A salmonella outbreak across four states that make 17 people ill and cause death has been linked to a popular brand of kosher chickens, according to the Centers for Disease Control and Prevention.
The Washington Post / The Washington Post / Getty Images
Cases have been reported since last September in Maryland, Pennsylvania, Virginia and New York – where death occurred.
The CDC said that some of the people who got sick, Empire kosher brand chicken and the strain was also identified in raw chicken, which was collected by a facility that processes for the brand.
No recall has been issued.
"We do not advise people to eat kosher chicken or chicken from the Empire Kosher because there are steps taken to safely eat the product," said CDC spokesman Benjamin Haynes to NPR. "People can certainly make individual decisions about what kind of chicken to eat, based on the common information about the outbreak."
Proper precautions include cooking the meat to an interior temperature of 165 degrees Fahrenheit, hand washing with warm soapy water 20 seconds after handling, and thoroughly washing the surface or article that comes in contact with the raw meat.
The CDC also advises people not to wash raw chicken as it can cause juices to splash and spread germs. (19659009) Despite the simple steps, the CDC estimates that salmonella in the US suffers more than one million every year.
Americans Eating More Chicken Than Any Other Meat It's safe to assume that salmonella may harbor salmonella before cooking, Haynes says.
Salmonella, a type of bacteria that lives in the intestines of animals and humans, is excreted in excrement.
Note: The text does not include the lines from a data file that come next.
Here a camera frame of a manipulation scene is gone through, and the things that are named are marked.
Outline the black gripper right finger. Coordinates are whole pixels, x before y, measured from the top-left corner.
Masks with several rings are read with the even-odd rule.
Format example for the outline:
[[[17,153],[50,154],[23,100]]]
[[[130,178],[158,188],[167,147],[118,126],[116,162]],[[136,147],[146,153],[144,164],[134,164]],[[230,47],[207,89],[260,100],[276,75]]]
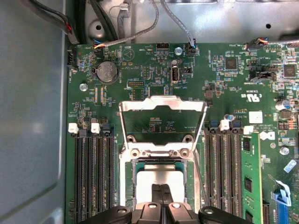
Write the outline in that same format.
[[[197,213],[184,203],[174,202],[169,185],[161,185],[161,199],[173,224],[244,224],[245,220],[213,206]]]

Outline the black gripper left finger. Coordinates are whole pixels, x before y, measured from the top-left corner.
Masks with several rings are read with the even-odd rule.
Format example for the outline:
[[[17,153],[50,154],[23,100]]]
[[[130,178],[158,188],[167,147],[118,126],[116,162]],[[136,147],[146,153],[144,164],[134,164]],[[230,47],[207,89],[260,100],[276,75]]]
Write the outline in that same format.
[[[152,184],[152,202],[141,203],[140,209],[115,206],[81,221],[82,224],[160,224],[163,204],[163,185]]]
When an animal is slaughtered, the feces can reach the meat.
Common symptoms include diarrhea, fever and abdominal cramping, which can occur between 12 hours and 3 days after infection and may last up to a week.
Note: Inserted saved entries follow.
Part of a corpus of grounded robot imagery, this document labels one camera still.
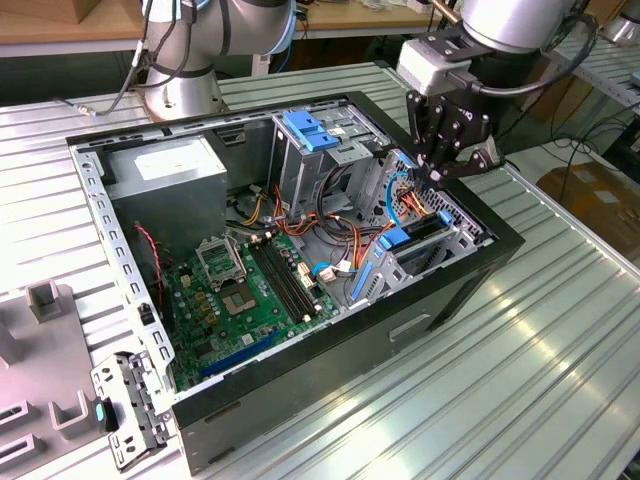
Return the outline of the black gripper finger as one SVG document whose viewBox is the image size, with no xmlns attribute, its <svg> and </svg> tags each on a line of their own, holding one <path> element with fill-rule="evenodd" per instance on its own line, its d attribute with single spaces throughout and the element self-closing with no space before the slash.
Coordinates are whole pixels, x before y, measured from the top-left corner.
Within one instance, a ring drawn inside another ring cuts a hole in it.
<svg viewBox="0 0 640 480">
<path fill-rule="evenodd" d="M 406 105 L 418 166 L 429 178 L 441 178 L 438 145 L 443 101 L 437 96 L 427 97 L 418 91 L 409 91 Z"/>
<path fill-rule="evenodd" d="M 475 145 L 466 157 L 456 154 L 453 159 L 444 161 L 436 168 L 441 179 L 459 179 L 477 176 L 500 168 L 504 158 L 498 152 L 495 139 L 488 137 Z"/>
</svg>
Most people recover without treatment and without lasting effects, but the very old, very young, and those with weakened immune symptoms are more prone to complications. According to the CDC, 450 people die every year from salmonella poisoning.
According to the CDC, the eruption associated with the "Empire Kosher" brand seems to end in June. Nevertheless, the risk may not be over yet.
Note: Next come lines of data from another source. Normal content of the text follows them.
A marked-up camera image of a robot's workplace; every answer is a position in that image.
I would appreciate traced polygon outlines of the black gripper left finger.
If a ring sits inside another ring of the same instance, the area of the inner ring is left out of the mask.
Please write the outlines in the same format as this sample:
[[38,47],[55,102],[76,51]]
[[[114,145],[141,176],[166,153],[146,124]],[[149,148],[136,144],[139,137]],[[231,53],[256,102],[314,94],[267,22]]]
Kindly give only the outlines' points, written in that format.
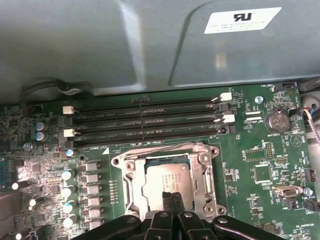
[[171,240],[174,223],[173,194],[162,193],[163,210],[141,220],[122,215],[77,237],[75,240]]

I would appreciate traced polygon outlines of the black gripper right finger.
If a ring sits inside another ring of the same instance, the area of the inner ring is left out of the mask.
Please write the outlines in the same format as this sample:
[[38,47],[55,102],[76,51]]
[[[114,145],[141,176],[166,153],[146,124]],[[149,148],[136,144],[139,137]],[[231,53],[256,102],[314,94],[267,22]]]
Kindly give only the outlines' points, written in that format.
[[183,240],[280,240],[281,237],[230,216],[217,216],[212,222],[187,211],[179,192],[172,193],[174,213]]
The US Department of Agriculture's Food Safety and Inspection Service has issued a public health alert "out of great caution" that is worrying that some of the contaminated meat – including whole chicken and chicken pieces – could remain in freezers
The statement told Empire Kosher that it is fully cooperating with food safety representatives
"We take the food safety and health of our consumers very seriously, and any disease that may be associated with our products is unacceptable," the company said. "We continue to work aggressively to ensure the quality and safety of our products."
Kosher foods follow the Jewish dietary laws which, in the case of meat, include a ritual slaughter of the animal. Certified kosher products have also earned a reputation for being healthier and safer than other foods, and only about 8 percent of kosher consumers are religious Jews, according to Kosher: Private Regulations in the Industrial Nutrition Period
But as Berkeley Wellness states, little research has been published notes an actual difference in safety between kosher and non-kosher food.